Si je ne m’étais pas posé pour règle dans ces notes d’être court et de ne me permettre aucune dissertation, cette noble conduite d’un homme, passé de la classe des condamnés à celle des citoyens honnêtes et respectables, me fournirait un thème assez fécond pour une longue digression ; mais, avec le cadre que je me suis tracé, je dois me borner à faire mention de cette belle action et à exprimer toute la gratitude dont elle m’a rempli pour son honorable auteur.

Trois mois après mon arrivée sur la propriété de mon nouveau maître, tous les prisonniers canadiens reçurent avis qu’ils allaient passer de la catégorie des loués (assigned convicts) à la catégorie des affranchis-surveillés (ticket of leave men). Sur cet avis, nous devions aller au bureau indiqué, pour y recevoir notre permis ou billet d’affranchissement, qui nous permettait d’exercer telle industrie qu’il nous plairait, pour notre compte, dans toute l’étendue du district mentionné dans le billet.

Dans le voyage que je fis à Sydney pour prendre mon billet, j’allai rendre visite au bon capitaine McLean et à mon digne propriétaire : celui-ci me dit qu’il était prêt à me conserver dans mes occupations, mais qu’il serait content de me voir en possession d’un meilleur emploi. Je me mis donc à chercher mieux ; mais les choses n’étaient point changées dans la colonie, et il me fut impossible de rien obtenir.

Je voyais de temps en temps quelques-uns de mes compagnons d’exil qui travaillaient dans Sydney ou dans les environs. Un jour que je rencontrai mon ami, M. Bourdon, il me dit que les confiseurs, chez qui je l’avais laissé, avaient fermé boutique, et que, depuis, il avait cherché partout de l’emploi, sans pouvoir y réussir. Il ajouta que le seul moyen qu’il imaginait de pouvoir échapper à une complète misère était de rejoindre dix de nos compatriotes qui s’en étaient allés entreprendre, sur une terre en forêt appartenant à un militaire en retraite, une exploitation de bois. Il était décidé à partir de suite pour le chantier canadien, et il me sollicita de le suivre, en me représentant que c’était presque la liberté pour nous, et qu’ainsi réunis ce serait une image de la patrie absente.

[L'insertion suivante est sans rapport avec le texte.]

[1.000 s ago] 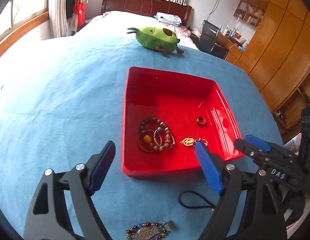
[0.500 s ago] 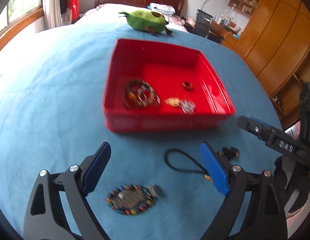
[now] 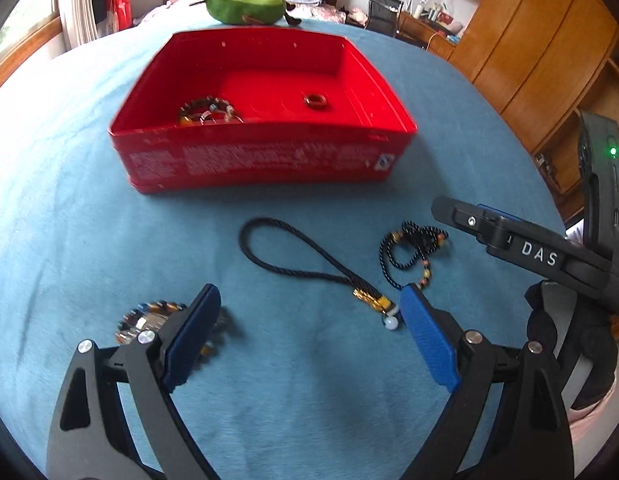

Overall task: Organize jewelry
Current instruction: 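Lift both tools out of the box toward the black cord jewelry, then close the left tool on the black cord pendant while the right tool closes on the black bead necklace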

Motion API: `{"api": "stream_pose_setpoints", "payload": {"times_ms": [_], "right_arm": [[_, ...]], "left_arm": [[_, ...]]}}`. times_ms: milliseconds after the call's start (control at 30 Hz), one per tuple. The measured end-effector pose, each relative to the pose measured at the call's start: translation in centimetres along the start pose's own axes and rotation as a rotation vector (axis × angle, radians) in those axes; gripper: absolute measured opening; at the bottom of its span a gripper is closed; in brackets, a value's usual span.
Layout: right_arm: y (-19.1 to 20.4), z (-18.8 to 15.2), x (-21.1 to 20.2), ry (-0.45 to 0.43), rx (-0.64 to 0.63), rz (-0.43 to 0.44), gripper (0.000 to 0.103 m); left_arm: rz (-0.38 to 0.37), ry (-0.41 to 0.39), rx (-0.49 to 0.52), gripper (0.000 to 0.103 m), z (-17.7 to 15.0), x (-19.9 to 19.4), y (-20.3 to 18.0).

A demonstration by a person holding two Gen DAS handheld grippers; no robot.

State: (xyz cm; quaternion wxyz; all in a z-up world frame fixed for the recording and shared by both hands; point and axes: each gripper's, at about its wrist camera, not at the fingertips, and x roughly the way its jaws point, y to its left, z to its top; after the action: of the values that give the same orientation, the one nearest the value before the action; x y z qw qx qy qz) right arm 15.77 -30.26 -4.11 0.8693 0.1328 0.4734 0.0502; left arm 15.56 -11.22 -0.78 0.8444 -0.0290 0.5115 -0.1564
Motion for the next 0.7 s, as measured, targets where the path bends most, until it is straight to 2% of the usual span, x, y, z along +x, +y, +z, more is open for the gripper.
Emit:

Cette proposition avait certainement son côté séduisant, j’acceptai. Après avoir pris congé de mon propriétaire, que je remerciai avec effusion de ses bons procédés, je m’occupai avec mon compagnon, M. Bourdon, à faire, au moyen de nos petites ressources, l’achat des outils qui nous étaient nécessaires et de provisions pour une semaine. Ceci fait, nous prîmes, le sac sur le dos et le bâton à la main, le chemin du chantier canadien, à travers un bois qu’on nous avait dit rempli de serpents et d’énormes lézards, nommés dans le pays goanos.